Long-term continuous monitoring in nondiabetic and diabetic pigs. Timelines for sensor operation in subjects 1 and 2 are provided at the top; diabetes induction is indicated for each animal by an arrow. Sensor outputs are shown as solid red lines, and plasma glucose values from laboratory analysis of central venous samples are shown as solid blue circles. Left: The displayed 5-week period begins 23 weeks after implantation in subject 1. Plasma glucose values were sampled during intravascular glucose tolerance tests (IVGTTs) administered once or twice weekly to assess the sensitivity to glucose during the nondiabetic phase. One system calibration adjustment was performed during the entire period (on day 186). Glucose concentrations are relatively stable between IVGTTs in nondiabetic pigs despite eating, and intravenous glucose challenges were required to produce significant glucose excursions. Right: The sensor output is shown over two continuous 3-day periods in two diabetic pigs. In subject 1, the sensor had been operated for 352 days with the animal in the nondiabetic state at the time of induction of diabetes, after which monitoring continued for 168 more days. The segment displayed begins on day 373 after sensor implantation (21 days after conversion of the animal to diabetic). In subject 2, diabetes was induced 16 days after device implantation, after which monitoring continued for another 206 days. The segment displayed begins on day 19 after sensor implantation (3 days after conversion of the animal to diabetic).
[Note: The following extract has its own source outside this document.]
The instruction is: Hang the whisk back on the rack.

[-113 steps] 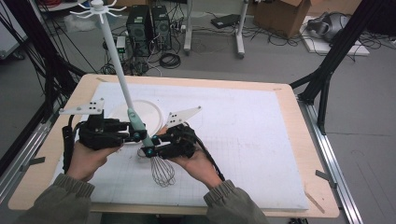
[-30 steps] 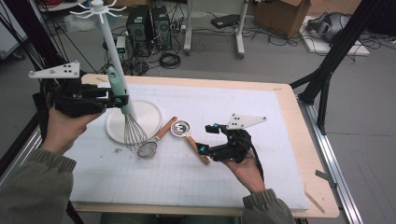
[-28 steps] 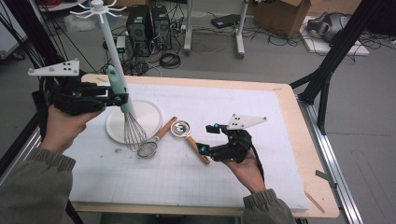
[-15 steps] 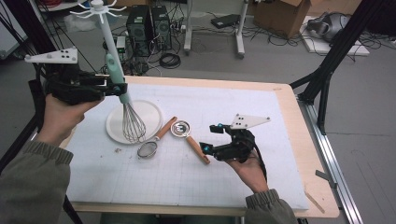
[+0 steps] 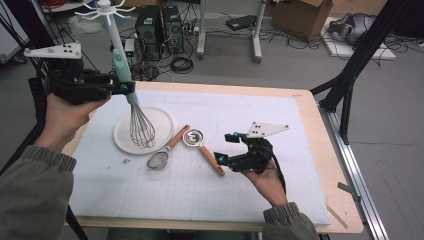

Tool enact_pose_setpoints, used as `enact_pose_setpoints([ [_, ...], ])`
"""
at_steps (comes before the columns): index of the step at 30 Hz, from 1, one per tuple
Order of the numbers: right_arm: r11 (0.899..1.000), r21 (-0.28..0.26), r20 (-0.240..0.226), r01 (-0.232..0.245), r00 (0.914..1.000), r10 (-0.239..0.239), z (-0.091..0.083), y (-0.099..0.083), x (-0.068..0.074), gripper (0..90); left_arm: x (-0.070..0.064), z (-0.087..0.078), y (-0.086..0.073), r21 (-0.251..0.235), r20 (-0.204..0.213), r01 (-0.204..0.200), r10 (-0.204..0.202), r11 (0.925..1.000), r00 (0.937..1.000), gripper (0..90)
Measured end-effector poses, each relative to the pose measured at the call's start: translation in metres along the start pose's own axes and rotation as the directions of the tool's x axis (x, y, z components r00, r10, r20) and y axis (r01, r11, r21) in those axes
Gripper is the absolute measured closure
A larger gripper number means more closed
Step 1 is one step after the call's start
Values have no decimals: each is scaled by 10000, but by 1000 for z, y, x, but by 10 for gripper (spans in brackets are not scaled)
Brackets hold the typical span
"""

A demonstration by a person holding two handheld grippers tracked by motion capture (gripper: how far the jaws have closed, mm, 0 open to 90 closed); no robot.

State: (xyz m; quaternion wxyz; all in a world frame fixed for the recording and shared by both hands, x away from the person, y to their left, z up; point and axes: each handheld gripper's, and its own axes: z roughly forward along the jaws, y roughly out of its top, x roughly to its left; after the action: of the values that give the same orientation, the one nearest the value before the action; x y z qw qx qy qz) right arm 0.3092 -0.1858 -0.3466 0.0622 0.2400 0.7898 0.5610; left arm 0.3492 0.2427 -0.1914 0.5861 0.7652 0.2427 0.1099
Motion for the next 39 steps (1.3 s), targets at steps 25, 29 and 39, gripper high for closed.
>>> enact_pose_setpoints([
  [25,9998,19,-123,-181,9998,181,-1,-1,-2,211,10,-8,24,-78,-371,-3,0,10000,9993,675],
  [29,9998,26,-145,-182,9997,183,-1,-1,-2,211,12,-6,28,-59,-449,-3,0,10000,9990,675],
  [39,9996,87,-160,-254,9995,255,-1,-3,-4,212,21,-5,36,-142,-492,123,-130,9998,9987,675],
])
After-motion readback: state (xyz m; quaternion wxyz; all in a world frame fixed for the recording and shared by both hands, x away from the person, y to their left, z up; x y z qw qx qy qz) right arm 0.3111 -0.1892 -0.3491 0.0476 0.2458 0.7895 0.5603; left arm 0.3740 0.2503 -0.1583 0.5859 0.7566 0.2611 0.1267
Results after the pigs became diabetic are also shown in Fig. 2. As expected, we noted a considerable difference in the extent and duration of glucose excursions between the nondiabetic and the diabetic states. In the nondiabetic state, glucose concentration remained relatively constant at a baseline of ~75 mg/dl, regardless of feeding and physical activity. As a result, to test the sensor sensitivity to glucose, it was necessary to create blood glucose excursions by intravenous infusion of glucose, resulting in rapid rise and rapid unaided return to the baseline caused by the endogenous insulin response. In the diabetic state, however, the blood glucose concentration varied substantially with time, rising and falling in complex response to feeding, activity, and administration of insulin. (Note that the sensor response was electronically “capped” at 400 mg/dl, so glucose values above that level are not reported by the sensor.) Insulin injections were needed regularly to interrupt sustained hyperglycemia episodes.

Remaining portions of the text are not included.